Advanced imaging studies including computed tomography and MRI can be used to identify neurologic or congenital abnormalities.
DIFFERENTIAL DIAGNOSIS
Congenital scoliosis (failure of vertebral formation or segmentation)
Neuromuscular scoliosis (cerebral palsy, spinal muscular atrophy, Duchenne muscular dystrophy)
Syndromic scoliosis (osteochondrodystrophies, neurofibromatosis, Marfan syndrome)
NONOPERATIVE MANAGEMENT
Periodic observational monitoring is appropriate for skeletally immature patients with curves between 11 and 25 degrees. During periods of peak growth, more frequent evaluations (every 4 to 6 months) should be performed.

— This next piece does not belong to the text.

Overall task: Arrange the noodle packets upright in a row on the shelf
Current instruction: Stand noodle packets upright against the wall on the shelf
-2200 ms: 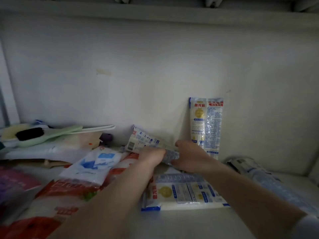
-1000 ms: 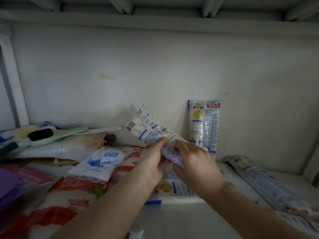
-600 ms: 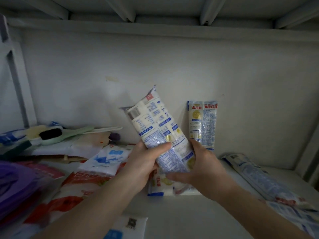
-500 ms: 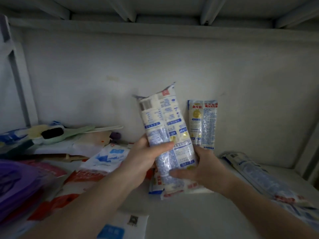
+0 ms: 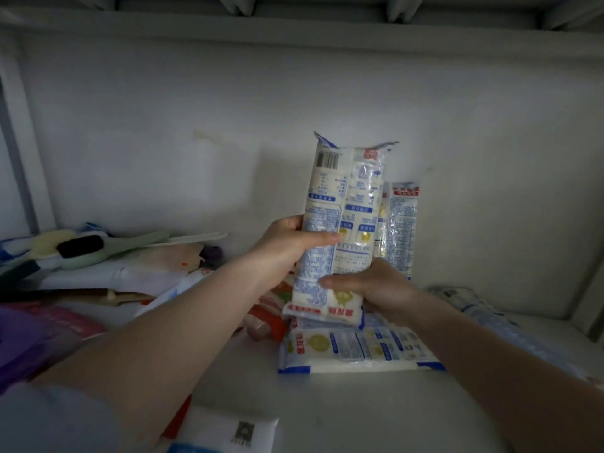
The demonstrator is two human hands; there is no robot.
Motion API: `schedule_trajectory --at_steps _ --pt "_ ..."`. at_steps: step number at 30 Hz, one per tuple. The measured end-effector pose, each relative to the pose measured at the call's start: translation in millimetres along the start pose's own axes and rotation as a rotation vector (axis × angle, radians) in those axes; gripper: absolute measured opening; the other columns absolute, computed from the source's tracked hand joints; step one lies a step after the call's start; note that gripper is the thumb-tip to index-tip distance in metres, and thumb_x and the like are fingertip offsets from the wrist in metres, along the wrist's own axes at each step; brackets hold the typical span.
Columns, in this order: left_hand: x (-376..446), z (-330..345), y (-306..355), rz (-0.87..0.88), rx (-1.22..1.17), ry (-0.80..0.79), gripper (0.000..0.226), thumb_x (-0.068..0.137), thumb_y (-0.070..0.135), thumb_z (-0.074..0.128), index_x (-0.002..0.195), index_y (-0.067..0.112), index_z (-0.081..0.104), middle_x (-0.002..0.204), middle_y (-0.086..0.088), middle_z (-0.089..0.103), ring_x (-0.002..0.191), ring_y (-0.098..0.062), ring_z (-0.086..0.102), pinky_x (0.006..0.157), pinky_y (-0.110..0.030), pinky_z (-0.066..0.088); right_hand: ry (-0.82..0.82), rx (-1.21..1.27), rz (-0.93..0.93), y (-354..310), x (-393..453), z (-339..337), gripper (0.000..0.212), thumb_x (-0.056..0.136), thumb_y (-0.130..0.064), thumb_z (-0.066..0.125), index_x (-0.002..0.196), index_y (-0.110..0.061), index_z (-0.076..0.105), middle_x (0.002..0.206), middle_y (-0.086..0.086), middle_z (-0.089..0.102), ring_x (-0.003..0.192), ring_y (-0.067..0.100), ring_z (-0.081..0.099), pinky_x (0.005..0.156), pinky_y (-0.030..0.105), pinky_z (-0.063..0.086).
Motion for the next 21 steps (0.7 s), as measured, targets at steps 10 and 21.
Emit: schedule_trajectory --at_steps 10,21 --pt "53 -15 -65 -0.139 0.104 -0.03 0.047 0.08 -0.002 0.068 0.125 0.006 0.056 0.106 -0.004 0.069 0.096 -0.018 0.068 0.085 -0.031 0.054 0.132 0.011 0.008 42 64 -25 0.055 0.058 -0.013 0.088 0.11 -0.015 0.07 0.105 0.004 0.074 0.096 0.021 0.071 0.087 0.041 0.056" --pt "75 -5 -92 -0.215 0.095 0.026 0.058 0.078 -0.001 0.071 0.131 0.007 0.051 0.122 -0.01 0.064 0.096 -0.02 0.064 0.079 -0.032 0.053 0.212 -0.023 0.114 66 76 -44 0.049 0.059 -0.008 0.088 0.105 -0.007 0.07 0.096 0.008 0.076 0.086 0.022 0.073 0.081 0.041 0.059"
Point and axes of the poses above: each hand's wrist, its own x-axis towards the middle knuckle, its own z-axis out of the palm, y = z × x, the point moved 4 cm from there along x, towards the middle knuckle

Skeletally immature patients (less than Risser 2) with documented curve progression to greater than 25 degrees or 30 degrees on initial presentation can be treated with a rigid thoracolumbosacral orthosis.2
Bracing has been shown to successfully decrease the progression of high-risk curves during the adolescent growth spurt. A dose-dependent relationship between hours of brace wear and success with bracing has been identified.16, 20
A coordinated effort between the patient, the treating physician, and the orthotist is required to optimize success with bracing.
SURGICAL MANAGEMENT
Surgical goals are as follows:
Obtain three-dimensional and well-balanced deformity correction while fusing as few motion segments as possible.
Obtain a solid arthrodesis to prevent deformity progression.